Document fingerprinting

Information workers in your organization handle many kinds of sensitive information during a typical day. In the Microsoft Purview compliance portal, document fingerprinting makes it easier for you to protect this information by identifying standard forms that are used throughout your organization. This article describes the concepts behind document fingerprinting and how to create a document fingerprint using the compliance portal or using PowerShell.
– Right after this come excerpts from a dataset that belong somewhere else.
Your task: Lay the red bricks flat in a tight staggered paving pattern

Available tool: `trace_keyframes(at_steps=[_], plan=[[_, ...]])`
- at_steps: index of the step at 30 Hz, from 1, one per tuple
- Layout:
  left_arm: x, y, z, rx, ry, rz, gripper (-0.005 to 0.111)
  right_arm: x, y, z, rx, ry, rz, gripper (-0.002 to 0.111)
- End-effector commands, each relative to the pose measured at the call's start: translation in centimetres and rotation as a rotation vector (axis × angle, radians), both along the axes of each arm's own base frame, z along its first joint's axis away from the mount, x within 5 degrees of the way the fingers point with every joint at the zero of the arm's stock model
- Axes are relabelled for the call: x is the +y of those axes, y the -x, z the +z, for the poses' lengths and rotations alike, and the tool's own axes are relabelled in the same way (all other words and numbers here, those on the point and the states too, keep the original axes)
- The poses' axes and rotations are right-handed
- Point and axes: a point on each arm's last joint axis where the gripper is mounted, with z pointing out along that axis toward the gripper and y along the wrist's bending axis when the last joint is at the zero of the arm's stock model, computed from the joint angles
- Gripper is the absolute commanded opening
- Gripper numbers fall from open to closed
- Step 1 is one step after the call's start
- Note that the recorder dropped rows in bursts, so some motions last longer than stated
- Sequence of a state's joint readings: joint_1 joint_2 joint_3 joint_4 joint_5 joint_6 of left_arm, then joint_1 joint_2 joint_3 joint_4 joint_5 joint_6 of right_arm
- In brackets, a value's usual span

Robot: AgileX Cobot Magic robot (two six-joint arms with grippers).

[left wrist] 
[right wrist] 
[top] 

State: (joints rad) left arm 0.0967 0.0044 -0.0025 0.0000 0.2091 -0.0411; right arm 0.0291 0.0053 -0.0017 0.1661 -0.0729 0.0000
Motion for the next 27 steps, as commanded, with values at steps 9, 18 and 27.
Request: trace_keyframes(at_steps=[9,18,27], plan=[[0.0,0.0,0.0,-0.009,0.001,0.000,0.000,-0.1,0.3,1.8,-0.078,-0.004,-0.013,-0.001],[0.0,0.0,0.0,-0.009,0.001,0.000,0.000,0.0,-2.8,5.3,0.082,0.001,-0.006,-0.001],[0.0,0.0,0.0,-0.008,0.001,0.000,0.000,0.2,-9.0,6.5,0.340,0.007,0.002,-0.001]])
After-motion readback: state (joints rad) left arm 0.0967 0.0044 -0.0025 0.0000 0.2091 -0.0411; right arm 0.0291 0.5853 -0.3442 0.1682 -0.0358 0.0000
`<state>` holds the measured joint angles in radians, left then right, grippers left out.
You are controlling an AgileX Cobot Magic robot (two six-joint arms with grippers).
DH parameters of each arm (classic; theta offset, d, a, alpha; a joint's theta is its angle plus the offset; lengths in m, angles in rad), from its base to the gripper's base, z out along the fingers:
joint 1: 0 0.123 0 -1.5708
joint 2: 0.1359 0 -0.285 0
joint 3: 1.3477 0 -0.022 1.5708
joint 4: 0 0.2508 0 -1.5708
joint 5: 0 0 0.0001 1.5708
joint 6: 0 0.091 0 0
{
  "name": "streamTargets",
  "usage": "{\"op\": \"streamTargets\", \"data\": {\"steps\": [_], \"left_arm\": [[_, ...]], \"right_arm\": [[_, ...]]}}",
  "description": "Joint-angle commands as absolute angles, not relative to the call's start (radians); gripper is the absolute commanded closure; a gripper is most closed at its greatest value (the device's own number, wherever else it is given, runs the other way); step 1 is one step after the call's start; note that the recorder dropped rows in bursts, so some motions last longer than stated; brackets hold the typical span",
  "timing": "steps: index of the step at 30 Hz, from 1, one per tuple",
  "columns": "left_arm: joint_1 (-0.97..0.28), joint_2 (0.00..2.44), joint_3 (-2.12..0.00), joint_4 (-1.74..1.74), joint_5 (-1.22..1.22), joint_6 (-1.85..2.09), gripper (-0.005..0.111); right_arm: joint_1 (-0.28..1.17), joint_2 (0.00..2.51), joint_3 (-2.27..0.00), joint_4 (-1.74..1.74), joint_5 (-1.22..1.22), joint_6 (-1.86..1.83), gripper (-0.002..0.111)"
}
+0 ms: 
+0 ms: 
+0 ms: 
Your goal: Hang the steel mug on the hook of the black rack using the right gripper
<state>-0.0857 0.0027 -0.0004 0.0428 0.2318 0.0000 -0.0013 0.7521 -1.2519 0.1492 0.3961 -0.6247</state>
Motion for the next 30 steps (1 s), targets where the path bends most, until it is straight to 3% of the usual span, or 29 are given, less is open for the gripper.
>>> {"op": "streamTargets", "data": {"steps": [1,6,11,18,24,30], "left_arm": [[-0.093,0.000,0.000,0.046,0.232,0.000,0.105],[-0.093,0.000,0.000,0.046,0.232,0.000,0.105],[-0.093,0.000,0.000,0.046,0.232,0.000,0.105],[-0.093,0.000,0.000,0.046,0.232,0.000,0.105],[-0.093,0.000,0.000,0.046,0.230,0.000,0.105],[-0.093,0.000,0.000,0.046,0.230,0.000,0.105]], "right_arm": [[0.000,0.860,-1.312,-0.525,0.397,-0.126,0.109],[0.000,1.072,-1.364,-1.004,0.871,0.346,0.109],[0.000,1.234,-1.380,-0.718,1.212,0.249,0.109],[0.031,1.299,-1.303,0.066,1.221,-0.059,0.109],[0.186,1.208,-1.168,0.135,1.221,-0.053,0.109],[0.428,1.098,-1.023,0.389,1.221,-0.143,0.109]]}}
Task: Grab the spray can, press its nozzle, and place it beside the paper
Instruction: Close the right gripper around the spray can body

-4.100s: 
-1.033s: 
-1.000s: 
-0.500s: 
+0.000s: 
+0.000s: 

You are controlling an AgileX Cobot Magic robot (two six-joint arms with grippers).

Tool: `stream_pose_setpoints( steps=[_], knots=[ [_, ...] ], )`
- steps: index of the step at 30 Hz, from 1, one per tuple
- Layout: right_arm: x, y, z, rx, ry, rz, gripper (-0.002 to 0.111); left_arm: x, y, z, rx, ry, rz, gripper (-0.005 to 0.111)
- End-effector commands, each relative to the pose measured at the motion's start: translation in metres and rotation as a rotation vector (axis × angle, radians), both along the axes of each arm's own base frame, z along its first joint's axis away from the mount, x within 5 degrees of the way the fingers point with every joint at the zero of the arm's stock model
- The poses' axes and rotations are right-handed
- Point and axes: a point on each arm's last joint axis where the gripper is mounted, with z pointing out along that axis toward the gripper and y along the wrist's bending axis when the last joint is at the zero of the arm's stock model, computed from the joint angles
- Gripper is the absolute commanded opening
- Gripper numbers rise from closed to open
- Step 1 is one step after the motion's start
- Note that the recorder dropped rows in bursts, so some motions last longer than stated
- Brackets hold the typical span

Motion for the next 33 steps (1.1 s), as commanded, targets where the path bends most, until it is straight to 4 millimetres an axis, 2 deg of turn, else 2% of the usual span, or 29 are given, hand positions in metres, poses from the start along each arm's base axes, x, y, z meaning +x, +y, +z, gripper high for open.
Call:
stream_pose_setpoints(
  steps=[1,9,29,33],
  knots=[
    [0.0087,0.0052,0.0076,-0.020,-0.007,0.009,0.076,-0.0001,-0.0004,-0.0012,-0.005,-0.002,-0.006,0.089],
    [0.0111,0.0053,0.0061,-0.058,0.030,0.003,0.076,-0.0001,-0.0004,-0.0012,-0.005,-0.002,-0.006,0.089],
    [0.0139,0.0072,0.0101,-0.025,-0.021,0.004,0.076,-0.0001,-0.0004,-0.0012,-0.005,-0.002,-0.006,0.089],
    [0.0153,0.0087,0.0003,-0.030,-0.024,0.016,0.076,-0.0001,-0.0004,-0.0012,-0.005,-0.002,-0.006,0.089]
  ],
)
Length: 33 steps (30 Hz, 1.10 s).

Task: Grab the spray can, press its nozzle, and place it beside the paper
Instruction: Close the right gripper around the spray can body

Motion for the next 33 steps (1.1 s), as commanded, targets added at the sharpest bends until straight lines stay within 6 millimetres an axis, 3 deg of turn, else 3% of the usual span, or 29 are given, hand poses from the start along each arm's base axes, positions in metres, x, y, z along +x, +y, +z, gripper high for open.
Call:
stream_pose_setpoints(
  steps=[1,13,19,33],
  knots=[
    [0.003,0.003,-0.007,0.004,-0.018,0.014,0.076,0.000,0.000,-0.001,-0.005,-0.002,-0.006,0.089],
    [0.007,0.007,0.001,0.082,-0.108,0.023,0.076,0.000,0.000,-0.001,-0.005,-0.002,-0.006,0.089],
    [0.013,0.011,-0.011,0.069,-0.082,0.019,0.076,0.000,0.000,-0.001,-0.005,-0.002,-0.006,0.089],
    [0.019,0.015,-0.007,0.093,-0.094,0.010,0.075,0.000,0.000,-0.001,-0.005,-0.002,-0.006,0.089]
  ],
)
Document fingerprinting includes the following features:

  • DLP can use document fingerprinting as a detection method in Exchange, SharePoint, OneDrive, Teams, and Devices.
  • Document fingerprint features can be managed through the Microsoft Purview compliance portal.
  • Partial matching is supported.
  • Exact matching is supported.
  • Improved detection accuracy
  • Support for detection in multiple languages, including dual-byte languages such as Chinese, Japanese, and Korean.

Important

If you are an E5 customer, we recommend updating your existing fingerprints to take advantage of the full document fingerprint feature set. If you are an E3 customer, we recommend upgrading to an E5 license. If you choose not to, you won't be able to modify existing fingerprints or create new ones after April, 2023.

Basic scenario for document fingerprinting

Document fingerprinting is a Microsoft Purview Data Loss Prevention (DLP) feature that converts a standard form into a sensitive information type (SIT), which you can use in the rules of your DLP policies. For example, you can create a document fingerprint based on a blank patent template and then create a DLP policy that detects and blocks all outgoing patent templates with sensitive content filled in. Optionally, you can set up policy tips to notify senders that they might be sending sensitive information, and that the sender should verify that the recipients are qualified to receive the patents. This process works with any text-based forms used in your organization. Other examples of forms that you can upload include:

  • Government forms
  • Health Insurance Portability and Accountability Act (HIPAA) compliance forms
  • Employee information forms for Human Resources departments
  • Custom forms created specifically for your organization

Ideally, your organization already has an established business practice of using certain forms to transmit sensitive information. To enable detection, upload an empty form to be converted to a document fingerprint. Next, set up a corresponding policy. Once you complete these steps, DLP detects any documents in outbound mail that match that fingerprint.

How document fingerprinting works

You have probably already guessed that documents don't have actual fingerprints, but the name helps explain the feature. In the same way that a person's fingerprints have unique patterns, documents have unique word patterns. When you upload a file, DLP identifies the unique word pattern in the document, creates a document fingerprint based on that pattern, and uses that document fingerprint to detect outbound documents containing the same pattern. That's why uploading a form or template creates the most effective type of document fingerprint. Everyone who fills out a form uses the same original set of words and then adds their own words to the document. If the outbound document isn't password protected and contains all the text from the original form, DLP can determine whether the document matches the document fingerprint.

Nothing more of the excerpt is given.